A linear feedback shift register (LFSR) is a shift register whose input bit is a linear function of its previous state.
The only linear function of single bits is xor, thus it is a shift register whose input bit is driven by the exclusive-or (xor) of some bits of the overall shift register value.
The initial value of the LFSR is called the seed, and because the operation of the register is deterministic, the stream of values produced by the register is completely determined by its current (or previous) state. Likewise, because the register has a finite number of possible states, it must eventually enter a repeating cycle. However, an LFSR with a well-chosen feedback function can produce a sequence of bits which appears random and which has a very long cycle.

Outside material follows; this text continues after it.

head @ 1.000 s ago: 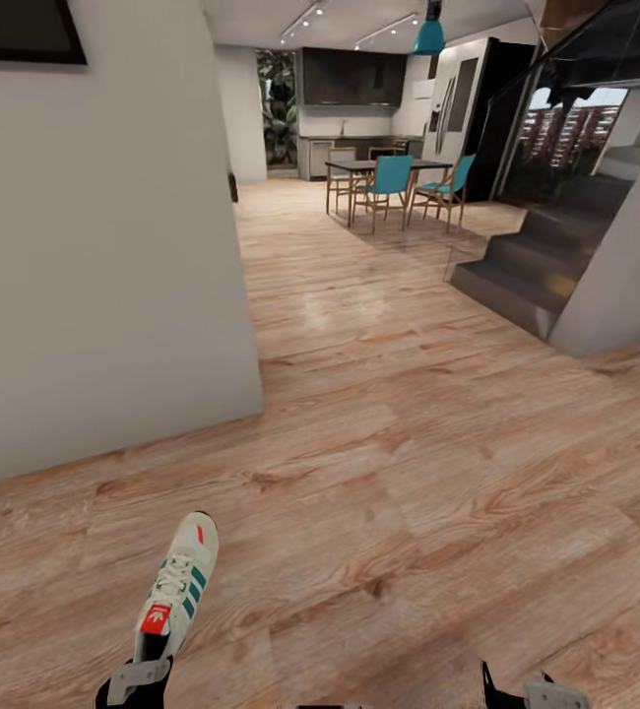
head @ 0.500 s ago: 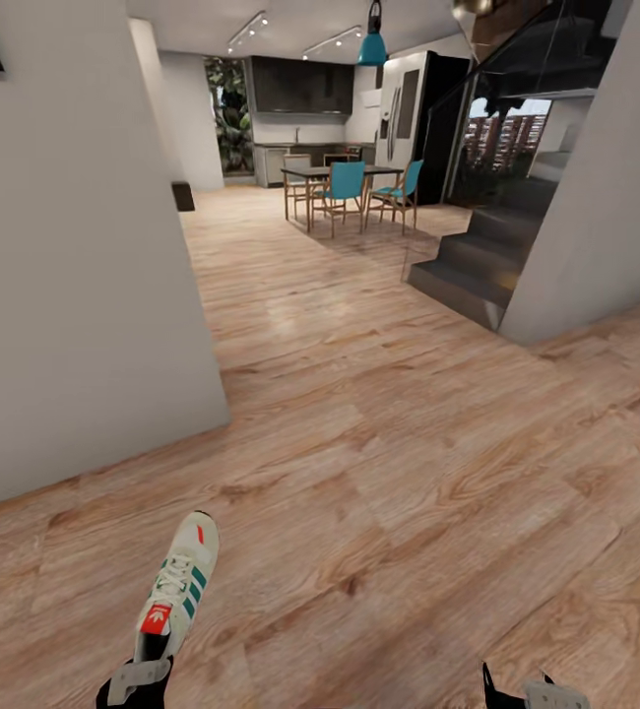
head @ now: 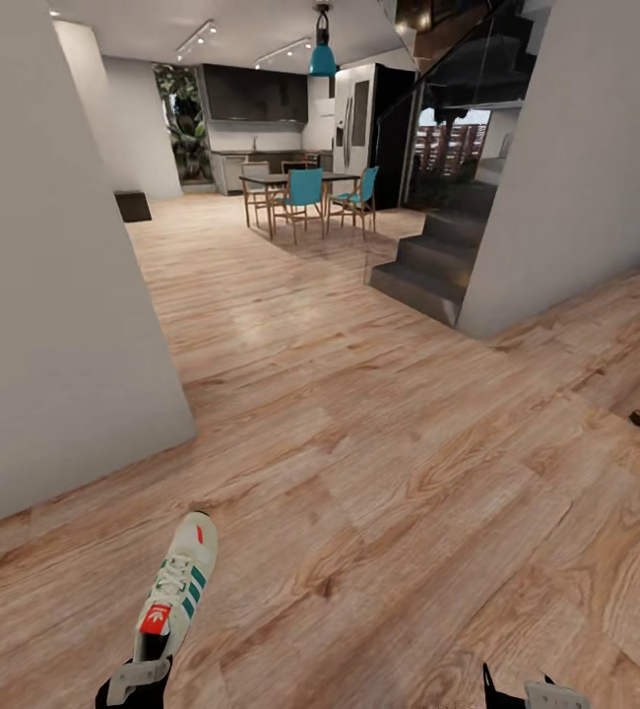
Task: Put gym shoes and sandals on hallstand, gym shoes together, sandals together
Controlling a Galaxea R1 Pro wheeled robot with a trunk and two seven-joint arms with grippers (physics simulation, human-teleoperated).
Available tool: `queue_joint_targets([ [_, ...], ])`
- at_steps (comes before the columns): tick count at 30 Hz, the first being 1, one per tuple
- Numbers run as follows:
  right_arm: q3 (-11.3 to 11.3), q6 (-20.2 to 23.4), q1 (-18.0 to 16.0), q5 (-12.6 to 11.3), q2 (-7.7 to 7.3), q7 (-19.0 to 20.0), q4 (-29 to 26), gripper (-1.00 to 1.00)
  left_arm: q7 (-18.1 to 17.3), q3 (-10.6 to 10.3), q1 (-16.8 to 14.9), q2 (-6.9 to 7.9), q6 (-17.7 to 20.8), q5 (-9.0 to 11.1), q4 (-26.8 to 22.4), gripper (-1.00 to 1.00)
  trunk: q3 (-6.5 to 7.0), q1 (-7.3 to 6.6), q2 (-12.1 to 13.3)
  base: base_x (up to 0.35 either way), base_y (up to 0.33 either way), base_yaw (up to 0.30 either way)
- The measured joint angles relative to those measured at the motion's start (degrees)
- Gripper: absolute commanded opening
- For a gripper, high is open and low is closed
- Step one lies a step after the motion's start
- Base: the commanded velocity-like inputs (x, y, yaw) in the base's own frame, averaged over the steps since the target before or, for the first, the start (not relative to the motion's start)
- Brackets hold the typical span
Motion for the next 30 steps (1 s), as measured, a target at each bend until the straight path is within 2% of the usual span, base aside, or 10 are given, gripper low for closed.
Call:
queue_joint_targets([
  [30,0.0,0.0,0.0,0.0,0.0,0.0,0.0,1.0,0.0,0.0,0.0,0.0,0.0,-0.1,0.3,-1.0,1.97,0.0,0.0,0.0,0.0,-0.24],
])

Applications of LFSRs include generating pseudo-random numbers, pseudo-noise sequences, fast digital counters, and whitening sequences. Both hardware and software implementations of LFSRs are common.
The bit positions that affect the next state are called the taps. In the diagram the taps are [16,14,13,11]. The rightmost bit of the LFSR is called the output bit. The taps are XOR'd sequentially with the output bit and then fed back into the leftmost bit. The sequence of bits in the rightmost position is called the output stream.

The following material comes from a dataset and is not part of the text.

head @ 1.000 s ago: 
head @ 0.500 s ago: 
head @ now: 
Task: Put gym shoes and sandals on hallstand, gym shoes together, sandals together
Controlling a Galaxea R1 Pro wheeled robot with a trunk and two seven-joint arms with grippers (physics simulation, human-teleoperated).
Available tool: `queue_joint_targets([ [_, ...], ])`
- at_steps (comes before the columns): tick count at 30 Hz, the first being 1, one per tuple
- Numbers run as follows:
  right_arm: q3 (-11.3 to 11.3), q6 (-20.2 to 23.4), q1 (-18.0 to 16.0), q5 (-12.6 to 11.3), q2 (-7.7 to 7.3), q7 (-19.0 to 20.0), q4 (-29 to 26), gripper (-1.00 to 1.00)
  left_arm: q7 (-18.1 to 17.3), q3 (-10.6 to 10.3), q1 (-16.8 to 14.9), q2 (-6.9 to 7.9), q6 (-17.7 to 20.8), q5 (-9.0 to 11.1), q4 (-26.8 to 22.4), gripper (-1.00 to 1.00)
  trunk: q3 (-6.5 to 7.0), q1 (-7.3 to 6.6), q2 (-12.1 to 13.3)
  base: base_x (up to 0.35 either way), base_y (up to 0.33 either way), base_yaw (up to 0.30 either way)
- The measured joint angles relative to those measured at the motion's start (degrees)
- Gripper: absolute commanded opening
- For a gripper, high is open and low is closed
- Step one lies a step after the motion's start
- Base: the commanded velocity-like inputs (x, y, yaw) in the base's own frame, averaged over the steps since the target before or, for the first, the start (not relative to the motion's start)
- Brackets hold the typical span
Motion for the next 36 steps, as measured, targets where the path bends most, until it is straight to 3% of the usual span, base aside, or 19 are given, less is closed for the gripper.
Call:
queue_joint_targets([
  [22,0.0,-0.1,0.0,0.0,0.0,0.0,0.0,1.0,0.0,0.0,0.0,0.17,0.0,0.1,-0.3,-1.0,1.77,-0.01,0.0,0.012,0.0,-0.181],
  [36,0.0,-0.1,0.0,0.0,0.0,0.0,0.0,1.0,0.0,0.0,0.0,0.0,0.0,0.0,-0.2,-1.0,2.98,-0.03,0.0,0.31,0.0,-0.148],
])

- The bits in the LFSR state which influence the input are called taps (white in the diagram).
- A maximum-length LFSR produces an m-sequence (i.e. it cycles through all possible 2n − 1 states within the shift register except the state where all bits are zero), unless it contains all zeros, in which case it will never change.
- As an alternative to the XOR based feedback in an LFSR, one can also use XNOR. This function is not linear, but it results in an equivalent polynomial counter whose state of this counter is the complement of the state of an LFSR. A state with all ones is illegal when using an XNOR feedback, in the same way as a state with all zeroes is illegal when using XOR. This state is considered illegal because the counter would remain "locked-up" in this state.
The sequence of numbers generated by an LFSR or its XNOR counterpart can be considered a binary numeral system just as valid as Gray code or the natural binary code.